§ **TRY IT**:
Pick out every line of the entries below where "frame" occurs, and copy those lines.

══ DATA RECORDS

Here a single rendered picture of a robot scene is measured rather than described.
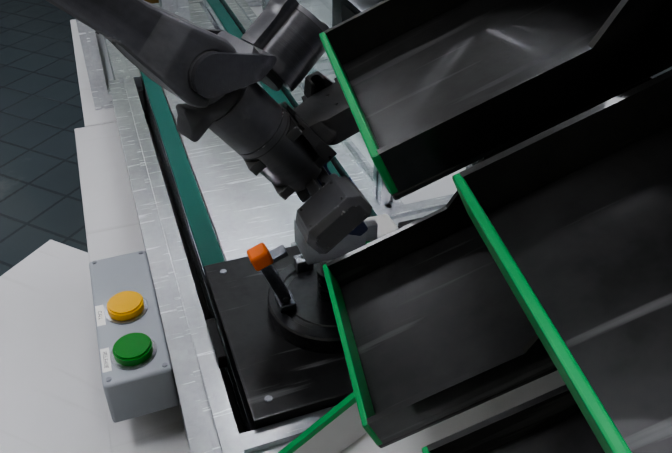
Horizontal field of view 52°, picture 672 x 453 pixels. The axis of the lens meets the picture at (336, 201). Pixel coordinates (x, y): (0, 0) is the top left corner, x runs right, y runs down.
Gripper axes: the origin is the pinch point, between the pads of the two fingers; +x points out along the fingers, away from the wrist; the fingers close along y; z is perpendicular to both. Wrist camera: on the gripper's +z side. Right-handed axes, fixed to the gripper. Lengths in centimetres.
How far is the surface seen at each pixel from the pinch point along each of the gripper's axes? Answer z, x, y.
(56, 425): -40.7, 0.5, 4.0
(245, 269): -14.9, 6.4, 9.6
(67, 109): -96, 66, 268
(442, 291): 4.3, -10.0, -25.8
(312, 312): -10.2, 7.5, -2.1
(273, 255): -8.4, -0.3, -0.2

════
══ DATA RECORDS

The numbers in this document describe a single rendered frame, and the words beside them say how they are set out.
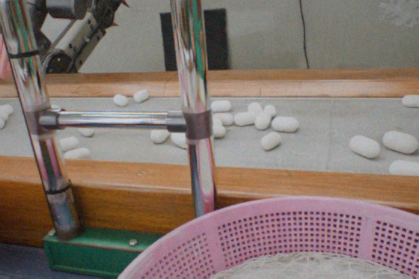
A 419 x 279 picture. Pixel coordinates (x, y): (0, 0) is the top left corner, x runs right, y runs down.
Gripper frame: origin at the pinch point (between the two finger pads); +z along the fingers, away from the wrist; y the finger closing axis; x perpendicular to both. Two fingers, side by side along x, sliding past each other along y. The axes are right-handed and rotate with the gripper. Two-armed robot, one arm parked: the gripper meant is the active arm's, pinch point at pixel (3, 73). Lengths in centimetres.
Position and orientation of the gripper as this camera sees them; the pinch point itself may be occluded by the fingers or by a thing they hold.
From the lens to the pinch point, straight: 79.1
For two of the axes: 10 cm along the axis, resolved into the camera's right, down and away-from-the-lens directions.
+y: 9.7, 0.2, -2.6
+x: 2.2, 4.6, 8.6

════

§ **ANSWER TO THIS PROBLEM**:
The numbers in this document describe a single rendered frame, and the words beside them say how they are set out.
Gripper frame: origin at the pinch point (between the two finger pads); +z along the fingers, away from the wrist; y the finger closing axis; x perpendicular to both. Two fingers, side by side along x, sliding past each other along y. The axes are right-handed and rotate with the gripper. Two-armed robot, one arm parked: the gripper meant is the active arm's, pinch point at pixel (3, 73). Lengths in centimetres.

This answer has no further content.